Steve tells the others about how sweet it was that his Pokemon made him a present and half of them are like 'Aww are you even strong enough to carry it' and the other half is '... It's- IT'S YOUR BIRTHDAY? STEVE WHY DIDN'T YOU TELL US!' and Steve just gives a confused look because he thought they knew.
They did not.
We got a
#1 tinkaton royale
Yeah we tinks we like to get down (get down)
Ten hits on the bird right now
Just knocked that corviknight out
Tinkatuff went down
I revived them now we're off to town
Now we're in the artazon streets
Gonna heal up with some sweet treats
TAKE ME TO THE RUINS TO FIND METAL THAT'S SHARP
YOU CAN TAKE THE LITTLE KLEFKI'S, BUT NOT BISHARP
I really want to, hunt steel with you
We can rule the world, together~
>:D! >:D!
I think the Tinkaton all work together to lift up a hammer the size of a building
They stripped the burning mall + Hawkins Lab + someone's lawn flamingo collection for parts and then show it off proudly to whoever is watching. :)

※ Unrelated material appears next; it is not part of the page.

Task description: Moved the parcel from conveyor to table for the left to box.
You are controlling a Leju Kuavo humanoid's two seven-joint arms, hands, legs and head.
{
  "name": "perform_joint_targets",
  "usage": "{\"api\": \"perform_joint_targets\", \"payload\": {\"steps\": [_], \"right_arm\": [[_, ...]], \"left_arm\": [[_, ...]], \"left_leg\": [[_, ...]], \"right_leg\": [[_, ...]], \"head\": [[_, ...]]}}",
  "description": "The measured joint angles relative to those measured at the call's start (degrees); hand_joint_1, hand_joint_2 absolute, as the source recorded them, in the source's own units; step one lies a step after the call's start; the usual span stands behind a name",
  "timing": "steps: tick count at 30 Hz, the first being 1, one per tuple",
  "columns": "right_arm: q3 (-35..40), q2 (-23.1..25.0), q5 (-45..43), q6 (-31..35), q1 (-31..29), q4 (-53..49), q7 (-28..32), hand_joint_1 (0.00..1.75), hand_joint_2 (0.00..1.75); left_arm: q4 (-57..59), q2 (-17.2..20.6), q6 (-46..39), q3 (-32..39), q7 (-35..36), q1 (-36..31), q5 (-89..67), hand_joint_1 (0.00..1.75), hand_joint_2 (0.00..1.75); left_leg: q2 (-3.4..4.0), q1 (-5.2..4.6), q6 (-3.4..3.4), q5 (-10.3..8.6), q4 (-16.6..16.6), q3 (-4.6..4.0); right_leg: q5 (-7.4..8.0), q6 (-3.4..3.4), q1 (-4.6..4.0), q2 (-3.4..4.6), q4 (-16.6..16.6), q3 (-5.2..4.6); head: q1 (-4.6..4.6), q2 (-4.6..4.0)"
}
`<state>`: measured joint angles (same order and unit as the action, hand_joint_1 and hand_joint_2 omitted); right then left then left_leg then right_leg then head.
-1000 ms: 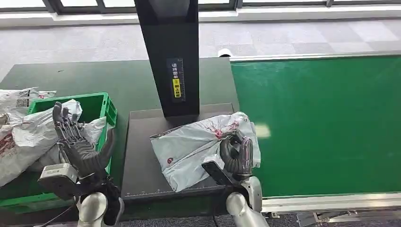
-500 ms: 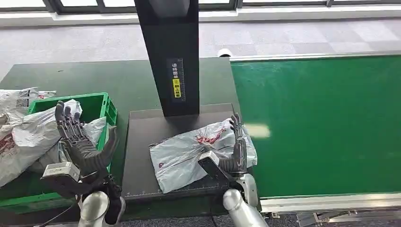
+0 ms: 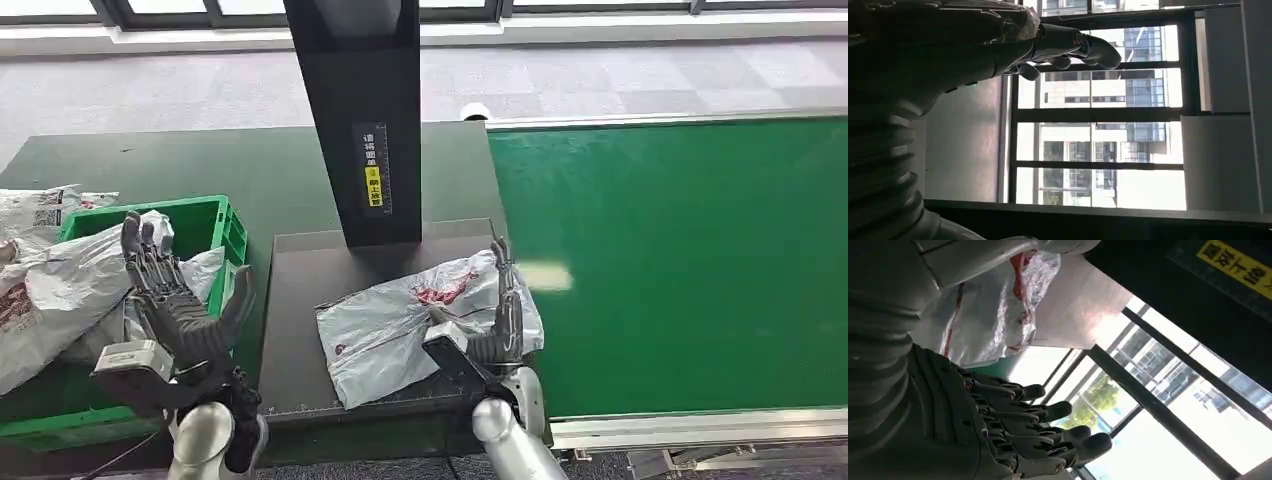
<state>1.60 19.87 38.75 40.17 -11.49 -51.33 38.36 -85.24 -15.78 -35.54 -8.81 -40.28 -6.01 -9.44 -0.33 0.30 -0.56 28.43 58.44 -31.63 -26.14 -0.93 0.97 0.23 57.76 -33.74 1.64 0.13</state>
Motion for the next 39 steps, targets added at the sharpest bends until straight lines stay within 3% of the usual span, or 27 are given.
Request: {"api": "perform_joint_targets", "payload": {"steps": [9, 14, 21, 39], "right_arm": [[0.46, -0.57, -9.63, 0.07, 8.08, -35.17, 1.87, 0.00, 1.75], [0.35, -0.79, -12.58, 0.00, 9.54, -45.83, 1.83, 0.00, 1.75], [0.50, -0.90, -13.91, -0.04, 10.45, -52.36, 1.83, 0.00, 1.75], [1.14, -0.98, -14.72, -0.09, 10.46, -53.37, 1.81, 0.00, 1.75]], "left_arm": [[5.93, -0.44, 6.58, -2.98, 0.02, -2.02, -3.89, 0.00, 1.75], [13.38, -2.45, 9.77, -7.26, 0.04, -5.02, -5.97, 0.00, 1.75], [24.60, -3.63, 9.24, -8.76, 0.07, -7.96, -7.59, 0.00, 1.75], [44.33, -5.16, 7.28, -8.76, 1.18, -13.21, -11.19, 0.00, 1.75]], "left_leg": [[0.00, -0.09, 0.01, 0.02, 0.03, -0.05], [0.07, -0.11, 0.04, 0.04, 0.04, -0.02], [0.09, -0.10, 0.03, 0.03, 0.02, 0.02], [0.06, -0.08, 0.03, 0.02, 0.02, 0.00]], "right_leg": [[0.00, -0.01, 0.06, 0.01, -0.01, -0.09], [0.02, -0.03, 0.08, 0.04, -0.01, -0.06], [0.04, -0.03, 0.05, 0.06, -0.01, -0.04], [0.04, -0.03, 0.06, 0.05, 0.00, 0.01]], "head": [[0.00, 0.00], [0.00, 0.00], [0.00, 0.00], [0.00, 0.00]]}}
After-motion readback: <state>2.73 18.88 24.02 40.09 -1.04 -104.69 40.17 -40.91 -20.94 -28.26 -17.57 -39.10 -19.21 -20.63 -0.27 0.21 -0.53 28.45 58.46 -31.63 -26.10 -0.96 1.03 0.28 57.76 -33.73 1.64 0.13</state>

You know the town would definitely have a tinkaton themed pizza and tinkaton themed sundae thanks to Steve.
The Tinkaton Sundae is already a thing in the short months Steve was at Scoops Ahoy, courtesy of his Tinkaton being there and wooing the ladies. It's raspberry with strawberry sauce, blueberry with blue/grey sprinkles, and bubblegum.
Tinkaton Pizza comes afterwards. Maybe through the pipeline of Johnathan telling Argyle about Steve's Tinkaton and Argyle simply goes along for the ride and makes a Tinkaton pizza.
Then it somehow makes it to Hawkins and develops into a town-exclusive dinner that gets people coming in from all over to try out this strange pizza they saw on the news. Steve is unaware of this pizza until the kids bring it up to him.
They use that hammer to challenge a wild Gmax Corviknight that appeared at the latest battle Royale
Oh buddy.
The Corviknight didn't know what hit them, literally. Why Corviknight decided to fly over what is clearly Public Enemy #1 for it and then GMax who knows. But now the Tinkatons aren't focused on attacking each other.
Nope. Corviknight is going down and I fear there will be nothing left of the poor soul by the time they're finished.